- _Aim of the task_
Below is a listing to write out in full, exactly as given, without its pictures.

- _Given information_
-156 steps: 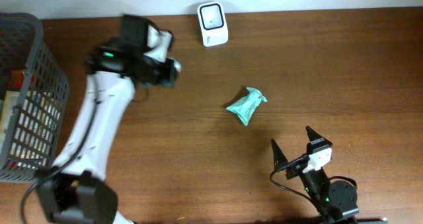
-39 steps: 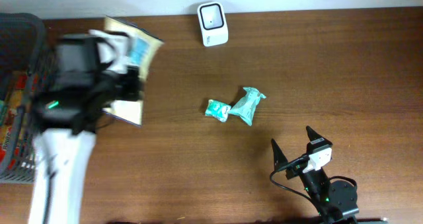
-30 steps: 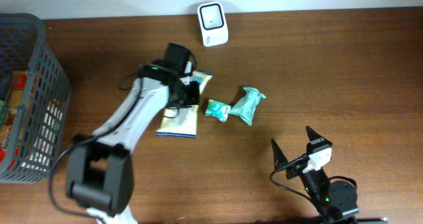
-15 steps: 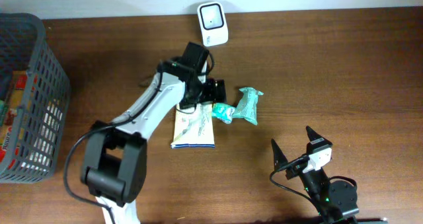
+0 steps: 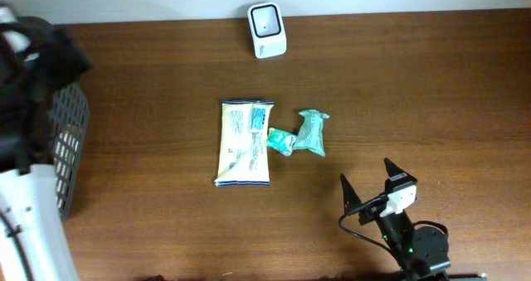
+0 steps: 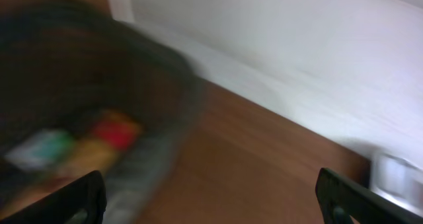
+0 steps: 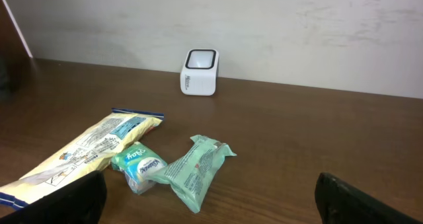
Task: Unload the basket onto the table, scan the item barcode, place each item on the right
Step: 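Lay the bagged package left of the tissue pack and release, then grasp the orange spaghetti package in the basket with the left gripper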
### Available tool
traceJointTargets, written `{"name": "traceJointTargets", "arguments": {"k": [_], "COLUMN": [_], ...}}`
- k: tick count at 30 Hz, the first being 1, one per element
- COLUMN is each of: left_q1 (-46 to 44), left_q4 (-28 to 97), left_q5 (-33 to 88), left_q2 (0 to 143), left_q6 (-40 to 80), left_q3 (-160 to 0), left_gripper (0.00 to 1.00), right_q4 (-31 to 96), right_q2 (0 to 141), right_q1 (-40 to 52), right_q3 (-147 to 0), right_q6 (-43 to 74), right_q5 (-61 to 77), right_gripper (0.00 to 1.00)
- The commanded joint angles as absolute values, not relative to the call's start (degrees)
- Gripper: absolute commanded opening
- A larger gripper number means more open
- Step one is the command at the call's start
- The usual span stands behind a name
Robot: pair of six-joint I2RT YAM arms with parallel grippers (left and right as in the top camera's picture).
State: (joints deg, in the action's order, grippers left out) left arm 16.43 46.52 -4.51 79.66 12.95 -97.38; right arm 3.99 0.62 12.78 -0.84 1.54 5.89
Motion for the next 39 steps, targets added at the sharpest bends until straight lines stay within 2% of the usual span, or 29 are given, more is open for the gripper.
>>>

- _The completed task_
-156 steps: 
-39 steps: 
-30 steps: 
-15 steps: 
+0 steps: 
+0 steps: 
+0 steps: 
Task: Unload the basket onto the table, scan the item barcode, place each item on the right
Step: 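Lay the bagged package left of the tissue pack and release, then grasp the orange spaghetti package in the basket with the left gripper
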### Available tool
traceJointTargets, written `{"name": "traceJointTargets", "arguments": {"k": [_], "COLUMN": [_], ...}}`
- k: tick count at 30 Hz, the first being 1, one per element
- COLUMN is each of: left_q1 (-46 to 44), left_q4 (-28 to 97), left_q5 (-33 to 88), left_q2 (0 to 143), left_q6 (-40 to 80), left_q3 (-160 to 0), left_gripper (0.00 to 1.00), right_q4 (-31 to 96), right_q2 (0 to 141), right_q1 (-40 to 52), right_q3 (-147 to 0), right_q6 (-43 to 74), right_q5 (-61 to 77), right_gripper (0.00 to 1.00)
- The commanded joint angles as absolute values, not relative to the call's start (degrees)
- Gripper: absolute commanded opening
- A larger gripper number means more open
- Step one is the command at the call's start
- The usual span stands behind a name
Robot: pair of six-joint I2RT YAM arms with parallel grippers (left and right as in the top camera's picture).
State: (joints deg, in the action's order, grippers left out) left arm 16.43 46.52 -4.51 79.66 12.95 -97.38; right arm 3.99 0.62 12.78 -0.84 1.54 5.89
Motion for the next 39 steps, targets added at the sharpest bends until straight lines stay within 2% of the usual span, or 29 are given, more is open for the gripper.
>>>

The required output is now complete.